Towards a Supertree of Arthropoda: A Species-Level Supertree of the Spiny, Slipper and Coral Lobsters (Decapoda: Achelata)

  • Katie E. Davis, 
  • Thomas W. Hesketh, 
  • Cyrille Delmer, 
  • Matthew A. Wills


While supertrees have been built for many vertebrate groups (notably birds, mammals and dinosaurs), invertebrates have attracted relatively little attention. The paucity of supertrees of arthropods is particularly surprising given their economic and ecological importance, as well as their overwhelming contribution to biodiversity. The absence of comprehensive archives of machine-readable source trees, coupled with the need for software implementing repeatable protocols for managing them, has undoubtedly impeded progress. Here we present a supertree of Achelata (spiny, slipper and coral lobsters) as a proof of concept, constructed using new supertree specific software (the Supertree Toolkit; STK) and following a published protocol. We also introduce a new resource for archiving and managing published source trees. Our supertree of Achelata is synthesised from morphological and molecular source trees, and represents the most complete species-level tree of the group to date. Our findings are consistent with recent taxonomic treatments, confirming the validity of just two families: Palinuridae and Scyllaridae; Synaxidae were resolved within Palinuridae. Monophyletic Silentes and Stridentes lineages are recovered within Palinuridae, and all sub-families within Scyllaridae are found to be monophyletic with the exception of Ibacinae. We demonstrate the feasibility of building larger supertrees of arthropods, with the ultimate objective of building a complete species-level phylogeny for the entire phylum using a divide and conquer strategy.

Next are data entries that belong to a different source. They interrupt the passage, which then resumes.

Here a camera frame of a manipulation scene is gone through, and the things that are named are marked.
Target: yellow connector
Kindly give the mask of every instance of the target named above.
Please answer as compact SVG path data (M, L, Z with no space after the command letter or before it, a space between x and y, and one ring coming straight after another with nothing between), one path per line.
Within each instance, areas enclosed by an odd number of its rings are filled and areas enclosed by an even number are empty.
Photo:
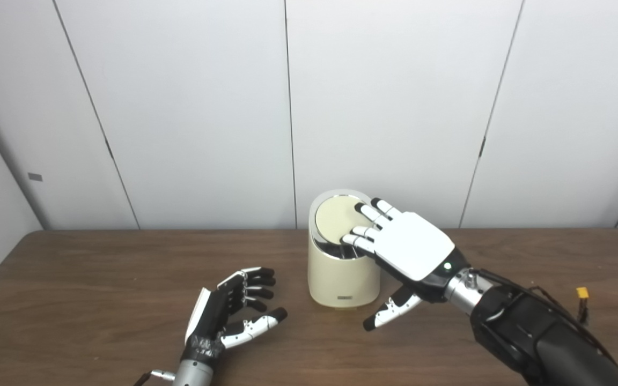
M588 288L579 287L576 289L576 292L578 293L579 299L588 299Z

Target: beige lid
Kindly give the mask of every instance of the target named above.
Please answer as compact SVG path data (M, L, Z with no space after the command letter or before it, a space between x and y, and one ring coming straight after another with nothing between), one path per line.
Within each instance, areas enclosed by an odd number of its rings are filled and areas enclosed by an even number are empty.
M333 196L325 200L316 210L316 226L326 241L340 244L340 239L357 225L370 227L368 218L354 210L354 205L363 203L353 196Z

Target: wooden table
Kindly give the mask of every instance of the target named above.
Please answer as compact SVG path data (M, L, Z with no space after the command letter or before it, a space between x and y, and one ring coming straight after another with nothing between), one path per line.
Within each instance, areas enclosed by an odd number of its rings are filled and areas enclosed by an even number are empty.
M453 229L474 266L547 288L576 310L591 293L591 328L618 360L618 229ZM450 305L421 305L374 332L379 300L337 311L312 301L306 231L36 232L0 266L0 385L128 385L176 368L202 286L247 266L276 270L289 317L225 353L214 385L522 385L474 342ZM160 380L148 384L163 384Z

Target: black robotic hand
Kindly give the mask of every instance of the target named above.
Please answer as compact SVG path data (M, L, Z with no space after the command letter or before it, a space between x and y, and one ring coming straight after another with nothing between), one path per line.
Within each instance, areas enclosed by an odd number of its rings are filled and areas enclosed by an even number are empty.
M216 359L224 349L249 342L287 317L285 308L276 308L250 320L228 323L228 317L243 307L261 313L267 310L258 298L273 298L273 292L264 287L275 285L273 274L273 269L245 268L221 281L215 291L202 288L186 331L186 351L193 359Z
M245 268L221 281L214 291L202 288L187 323L178 372L153 370L145 373L135 386L144 384L150 376L172 381L173 386L208 386L226 349L249 342L287 317L282 307L266 313L267 306L258 300L273 298L273 292L266 288L275 284L273 274L273 269ZM262 314L229 322L231 315L245 307Z

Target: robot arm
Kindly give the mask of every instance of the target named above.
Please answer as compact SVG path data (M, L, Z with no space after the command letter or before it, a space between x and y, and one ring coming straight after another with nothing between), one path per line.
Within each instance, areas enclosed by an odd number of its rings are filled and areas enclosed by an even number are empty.
M342 242L375 259L403 286L364 322L373 330L421 301L449 301L470 317L476 341L531 386L618 386L606 349L557 303L485 270L473 269L452 240L416 213L375 198L355 206L373 227Z
M284 308L264 313L267 306L258 300L273 298L273 292L264 287L275 284L273 275L273 269L241 269L221 281L214 291L202 288L187 323L178 372L153 370L144 374L135 386L145 383L150 376L171 381L174 386L208 386L218 359L226 349L249 342L287 317ZM229 323L228 317L243 307L263 314Z

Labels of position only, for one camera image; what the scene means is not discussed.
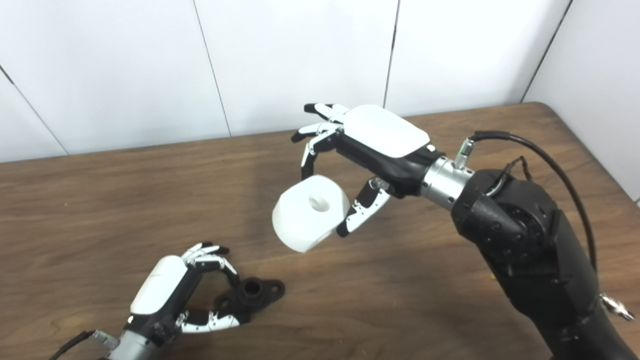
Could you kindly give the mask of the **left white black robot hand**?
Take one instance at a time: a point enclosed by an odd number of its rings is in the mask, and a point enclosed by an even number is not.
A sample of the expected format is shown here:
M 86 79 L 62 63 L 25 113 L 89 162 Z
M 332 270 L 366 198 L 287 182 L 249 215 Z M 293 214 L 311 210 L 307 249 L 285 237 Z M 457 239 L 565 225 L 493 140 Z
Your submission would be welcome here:
M 183 255 L 161 258 L 130 305 L 124 333 L 161 347 L 182 333 L 217 332 L 250 323 L 250 314 L 186 309 L 205 273 L 222 272 L 233 289 L 240 284 L 238 272 L 224 257 L 228 253 L 224 246 L 203 242 Z

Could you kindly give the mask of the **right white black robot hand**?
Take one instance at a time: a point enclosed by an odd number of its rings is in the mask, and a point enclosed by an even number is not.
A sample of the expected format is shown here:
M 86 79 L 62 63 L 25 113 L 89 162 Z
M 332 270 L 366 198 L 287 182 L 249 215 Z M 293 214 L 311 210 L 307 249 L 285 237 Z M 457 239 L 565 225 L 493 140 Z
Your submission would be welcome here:
M 340 104 L 306 104 L 304 111 L 322 122 L 307 125 L 292 136 L 307 140 L 302 153 L 301 178 L 314 174 L 320 153 L 336 151 L 372 173 L 343 221 L 336 227 L 345 238 L 368 221 L 390 198 L 419 197 L 430 166 L 443 156 L 427 132 L 375 104 L 347 108 Z

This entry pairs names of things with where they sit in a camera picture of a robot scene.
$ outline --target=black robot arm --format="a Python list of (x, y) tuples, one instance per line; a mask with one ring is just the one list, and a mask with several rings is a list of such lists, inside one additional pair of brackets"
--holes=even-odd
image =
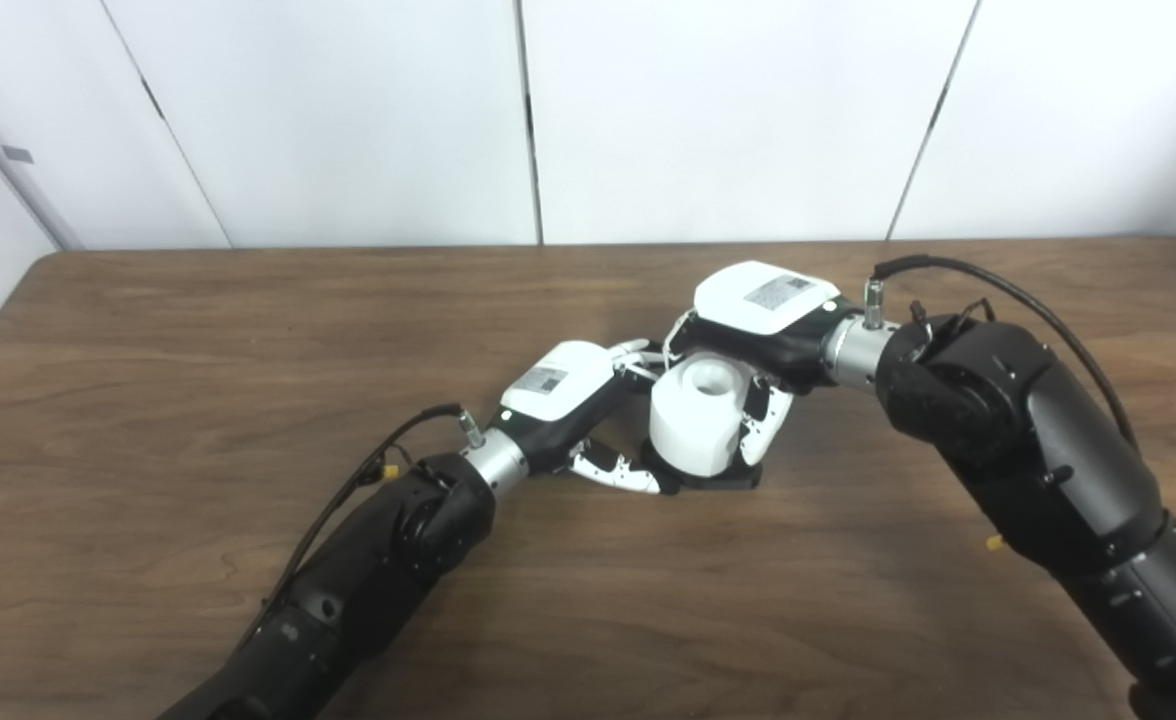
[(1136, 714), (1176, 720), (1176, 518), (1067, 366), (1017, 325), (967, 320), (927, 342), (909, 324), (886, 346), (876, 392), (1005, 544), (1058, 580), (1135, 675)]
[[(1017, 325), (995, 322), (987, 301), (934, 318), (914, 304), (911, 324), (884, 322), (882, 281), (923, 266), (971, 274), (1042, 315), (1100, 385), (1114, 419), (1048, 346)], [(1136, 714), (1176, 720), (1176, 516), (1161, 502), (1112, 386), (1062, 320), (958, 260), (911, 256), (877, 266), (866, 309), (835, 291), (810, 302), (776, 292), (763, 309), (763, 291), (781, 281), (757, 287), (762, 278), (826, 286), (767, 269), (747, 273), (740, 265), (708, 278), (671, 346), (746, 361), (799, 395), (833, 384), (875, 393), (895, 429), (935, 446), (1004, 542), (1063, 585), (1136, 678)], [(973, 319), (977, 309), (990, 322)]]
[[(459, 405), (426, 409), (392, 433), (328, 502), (286, 562), (230, 659), (159, 720), (309, 720), (355, 667), (379, 655), (437, 580), (492, 532), (497, 499), (533, 474), (569, 466), (588, 433), (652, 382), (639, 340), (566, 342), (513, 384), (486, 432)], [(415, 424), (456, 416), (468, 447), (388, 479), (303, 561), (355, 488), (387, 475), (383, 454)]]

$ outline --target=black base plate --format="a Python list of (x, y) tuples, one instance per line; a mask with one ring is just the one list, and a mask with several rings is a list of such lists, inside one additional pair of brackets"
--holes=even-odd
[(757, 484), (761, 484), (761, 464), (749, 468), (737, 452), (734, 461), (730, 461), (729, 468), (722, 469), (720, 474), (711, 475), (711, 478), (703, 478), (702, 475), (683, 473), (683, 471), (667, 464), (649, 438), (642, 442), (642, 465), (656, 476), (667, 475), (667, 478), (680, 482), (681, 487), (690, 489), (753, 489), (757, 487)]

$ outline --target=label sticker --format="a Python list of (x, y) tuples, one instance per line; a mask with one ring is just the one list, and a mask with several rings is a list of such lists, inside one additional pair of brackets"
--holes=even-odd
[(813, 287), (813, 282), (807, 282), (806, 279), (797, 275), (779, 275), (770, 282), (763, 284), (757, 289), (749, 292), (748, 295), (744, 295), (744, 300), (753, 305), (761, 305), (767, 311), (776, 311), (780, 306), (800, 295), (800, 293), (806, 292), (806, 288)]
[(561, 381), (564, 381), (568, 374), (564, 369), (536, 365), (521, 375), (515, 384), (512, 384), (512, 388), (537, 392), (539, 395), (552, 395), (552, 392), (557, 388)]

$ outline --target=black cable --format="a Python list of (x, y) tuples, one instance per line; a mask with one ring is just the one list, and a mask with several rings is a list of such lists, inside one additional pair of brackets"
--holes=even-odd
[(1073, 334), (1071, 329), (1068, 329), (1068, 324), (1060, 320), (1058, 315), (1055, 315), (1050, 307), (1043, 305), (1036, 296), (1033, 296), (1030, 292), (1023, 291), (1016, 284), (1008, 281), (1000, 276), (998, 274), (991, 273), (988, 269), (980, 268), (975, 264), (968, 264), (964, 260), (957, 260), (953, 258), (937, 258), (935, 255), (907, 255), (904, 258), (896, 258), (894, 260), (888, 260), (884, 264), (876, 264), (871, 268), (871, 278), (875, 281), (884, 281), (884, 279), (902, 273), (904, 271), (914, 271), (920, 268), (946, 268), (949, 271), (957, 271), (971, 278), (981, 279), (993, 287), (1003, 291), (1007, 295), (1016, 299), (1018, 304), (1022, 304), (1033, 313), (1036, 313), (1045, 324), (1050, 325), (1060, 338), (1071, 348), (1073, 354), (1077, 356), (1077, 360), (1085, 366), (1085, 372), (1090, 373), (1090, 378), (1094, 379), (1100, 392), (1104, 395), (1104, 401), (1108, 402), (1108, 409), (1112, 411), (1112, 418), (1117, 420), (1117, 429), (1125, 438), (1125, 441), (1138, 452), (1140, 444), (1135, 436), (1135, 428), (1131, 426), (1131, 419), (1125, 413), (1125, 407), (1122, 406), (1122, 398), (1117, 396), (1117, 389), (1112, 387), (1112, 382), (1109, 382), (1108, 375), (1104, 374), (1103, 368), (1100, 368), (1100, 364), (1096, 364), (1095, 356), (1090, 354), (1090, 351), (1085, 349), (1081, 340), (1077, 339), (1076, 334)]
[(383, 466), (383, 453), (390, 447), (396, 447), (401, 451), (402, 456), (409, 462), (410, 454), (406, 452), (400, 445), (397, 445), (397, 439), (403, 436), (414, 428), (415, 425), (422, 424), (423, 420), (432, 420), (433, 418), (441, 418), (445, 415), (460, 416), (463, 415), (465, 407), (452, 402), (448, 405), (434, 405), (429, 409), (420, 411), (414, 418), (406, 420), (401, 424), (401, 427), (393, 429), (392, 434), (383, 439), (381, 444), (370, 454), (365, 458), (363, 461), (358, 466), (355, 471), (352, 472), (349, 479), (345, 480), (345, 484), (340, 486), (340, 489), (335, 493), (335, 496), (330, 498), (330, 501), (326, 504), (322, 508), (318, 519), (313, 520), (313, 525), (305, 531), (305, 536), (299, 539), (299, 544), (295, 546), (295, 551), (290, 553), (290, 560), (286, 561), (285, 568), (281, 571), (281, 576), (278, 578), (278, 584), (273, 585), (272, 593), (263, 600), (263, 606), (260, 607), (259, 613), (255, 619), (250, 621), (250, 626), (246, 629), (246, 633), (241, 635), (240, 641), (238, 641), (236, 648), (233, 652), (240, 651), (245, 647), (246, 642), (249, 642), (250, 638), (254, 636), (255, 632), (259, 629), (260, 625), (268, 619), (268, 615), (278, 608), (281, 604), (281, 595), (286, 589), (286, 585), (290, 582), (290, 579), (295, 575), (295, 571), (299, 571), (299, 565), (305, 560), (308, 548), (313, 546), (313, 541), (318, 539), (318, 533), (322, 532), (326, 527), (326, 521), (335, 515), (335, 511), (340, 509), (341, 505), (345, 505), (347, 498), (352, 496), (352, 492), (361, 486), (368, 486), (368, 484), (375, 484), (379, 480), (379, 475), (374, 474), (374, 471), (382, 469)]
[(399, 444), (392, 444), (390, 446), (388, 446), (388, 448), (390, 448), (390, 451), (396, 451), (399, 452), (399, 454), (401, 454), (401, 460), (405, 460), (407, 469), (414, 468), (415, 466), (414, 456), (410, 456), (409, 452), (406, 452), (405, 447), (401, 447)]

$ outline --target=brown wooden tabletop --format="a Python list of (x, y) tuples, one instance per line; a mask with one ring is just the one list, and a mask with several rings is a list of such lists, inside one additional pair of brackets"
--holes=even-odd
[[(40, 261), (0, 313), (0, 716), (163, 711), (218, 668), (319, 507), (414, 411), (486, 416), (561, 340), (662, 336), (739, 260), (858, 296), (871, 264), (922, 251), (989, 266), (1068, 320), (1176, 509), (1176, 240)], [(981, 295), (1050, 340), (936, 269), (895, 278), (889, 315)], [(406, 445), (454, 451), (447, 425)], [(634, 448), (644, 432), (637, 400), (599, 436)], [(1129, 716), (1127, 674), (1085, 620), (989, 534), (875, 400), (818, 391), (757, 491), (528, 480), (325, 716)]]

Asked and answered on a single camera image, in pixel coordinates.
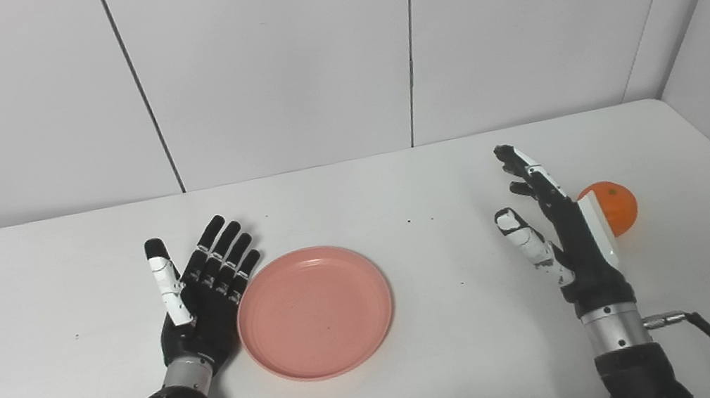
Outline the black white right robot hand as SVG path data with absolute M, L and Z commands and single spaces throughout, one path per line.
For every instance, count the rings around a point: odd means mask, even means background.
M 503 170 L 516 177 L 510 191 L 538 203 L 558 242 L 534 229 L 512 207 L 495 213 L 496 227 L 536 270 L 557 282 L 576 316 L 613 304 L 635 304 L 635 292 L 619 268 L 614 234 L 597 199 L 574 200 L 541 163 L 508 143 L 496 145 L 493 152 Z

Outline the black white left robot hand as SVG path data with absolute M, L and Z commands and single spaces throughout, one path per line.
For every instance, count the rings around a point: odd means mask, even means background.
M 150 238 L 144 252 L 165 308 L 160 344 L 166 366 L 196 358 L 217 373 L 239 350 L 239 303 L 262 253 L 238 221 L 215 215 L 183 270 L 163 240 Z

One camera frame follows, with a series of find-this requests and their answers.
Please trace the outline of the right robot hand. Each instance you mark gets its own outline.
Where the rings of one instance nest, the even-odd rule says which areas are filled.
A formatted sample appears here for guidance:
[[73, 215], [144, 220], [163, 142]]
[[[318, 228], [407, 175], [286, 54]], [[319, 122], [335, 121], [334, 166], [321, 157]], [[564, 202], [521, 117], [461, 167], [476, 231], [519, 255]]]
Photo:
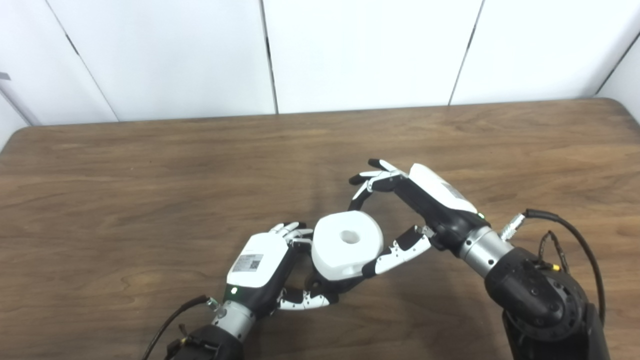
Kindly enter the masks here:
[[404, 172], [382, 159], [368, 161], [373, 171], [352, 176], [349, 184], [358, 186], [349, 204], [350, 211], [361, 210], [375, 192], [394, 193], [420, 215], [424, 226], [413, 226], [393, 244], [362, 266], [362, 277], [369, 279], [409, 262], [430, 249], [450, 251], [458, 258], [471, 255], [482, 246], [489, 223], [450, 183], [425, 165], [416, 163]]

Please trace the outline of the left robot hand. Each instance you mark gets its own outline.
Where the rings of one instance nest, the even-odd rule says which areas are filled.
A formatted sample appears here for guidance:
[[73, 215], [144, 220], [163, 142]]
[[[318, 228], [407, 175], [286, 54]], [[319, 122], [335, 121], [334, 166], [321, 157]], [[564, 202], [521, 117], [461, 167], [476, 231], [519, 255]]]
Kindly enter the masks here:
[[278, 309], [336, 305], [339, 296], [334, 292], [286, 285], [298, 256], [311, 251], [313, 234], [304, 222], [286, 222], [252, 235], [227, 273], [222, 300], [245, 307], [258, 320]]

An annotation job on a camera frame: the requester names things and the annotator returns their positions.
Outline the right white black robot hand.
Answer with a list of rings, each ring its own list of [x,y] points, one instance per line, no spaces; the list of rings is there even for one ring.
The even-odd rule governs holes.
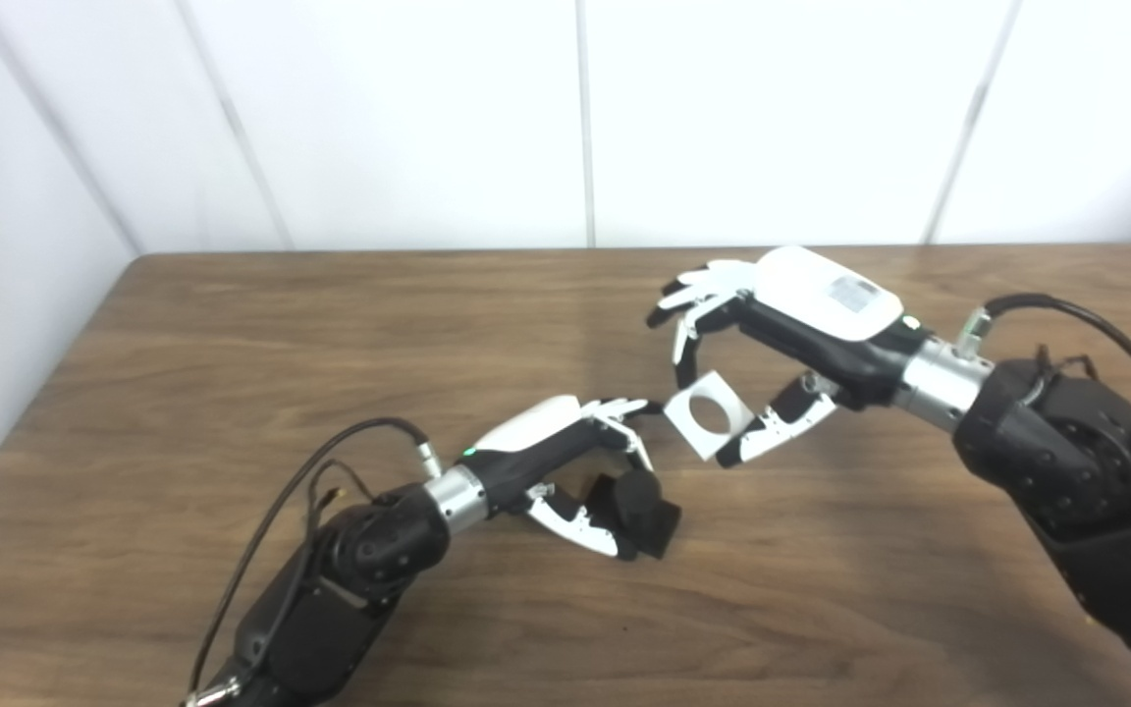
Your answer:
[[[650,328],[668,322],[677,393],[665,416],[700,460],[723,468],[808,433],[837,408],[891,406],[929,340],[897,295],[802,245],[679,273],[646,319]],[[805,367],[763,409],[746,407],[717,371],[697,368],[705,337],[727,328]]]

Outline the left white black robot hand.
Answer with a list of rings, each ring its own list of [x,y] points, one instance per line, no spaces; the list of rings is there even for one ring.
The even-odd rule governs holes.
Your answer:
[[[486,517],[523,515],[596,554],[620,561],[666,557],[681,510],[666,500],[644,438],[629,421],[661,415],[655,400],[608,398],[582,403],[552,397],[493,428],[458,464],[481,486]],[[587,454],[619,452],[621,474],[601,473],[587,494],[561,491],[551,475]]]

The Achelata are part of the highly diverse Decapoda, and are typically classified into five families; the extant Palinuridae (spiny lobsters), Scyllaridae (slipper lobsters) and Synaxidae (furry or coral lobsters), plus the extinct Cancrinidae and Tricarinidae. Despite their common names Achelata and Nephropidae (true lobsters) are not sister groups. Monophyly of Achelata is supported by all formal analyses, but the relationships and monophyly of the three constituent families remain equivocal. Morphological data support monophyly of all three extant families, while fossil data imply that Palinuridae are paraphyletic with respect to Synaxidae [1]. The most complete molecular phylogeny [1] concatenated data from five genes (18S, 28S, H3, 16S and COI) for 35 taxa, and found support for just two major clades; Scyllaridae and a group comprising Palinuridae and Synaxidae, with the latter placed within Palinuridae. Despite the generation of a number of smaller data sets and trees focussing on particular genera, the issue of deeper achelatan phylogeny has not been revisited; neither have more inclusive trees been inferred. Here, we synthesise the corpus of published trees using a supertree approach, specifically to investigate its efficacy and to test the suitability of our methods and new software [2] for application to further analyses.

Supertree methods offer a practicable means by which to synthesise large numbers of smaller trees with partially overlapping leaf sets. These “source trees” can themselves have been inferred from any type of data (e.g., morphology or molecules), each using the particular set of analytical approaches deemed most appropriate by their authors (e.g., distance methods, variously complex parsimony, likelihood or Bayesian frameworks). This inclusivity contrasts with supermatrix approaches containing diverse data types. In such cases, it is necessary either to apply a single analytical model across all characters [35], or to use the trees from the optimal analysis of one data type (e.g., the maximum likelihood analysis of molecular data) to construct a constraint tree or scaffold for the analysis of another (e.g., parsimony analysis of morphology) [6].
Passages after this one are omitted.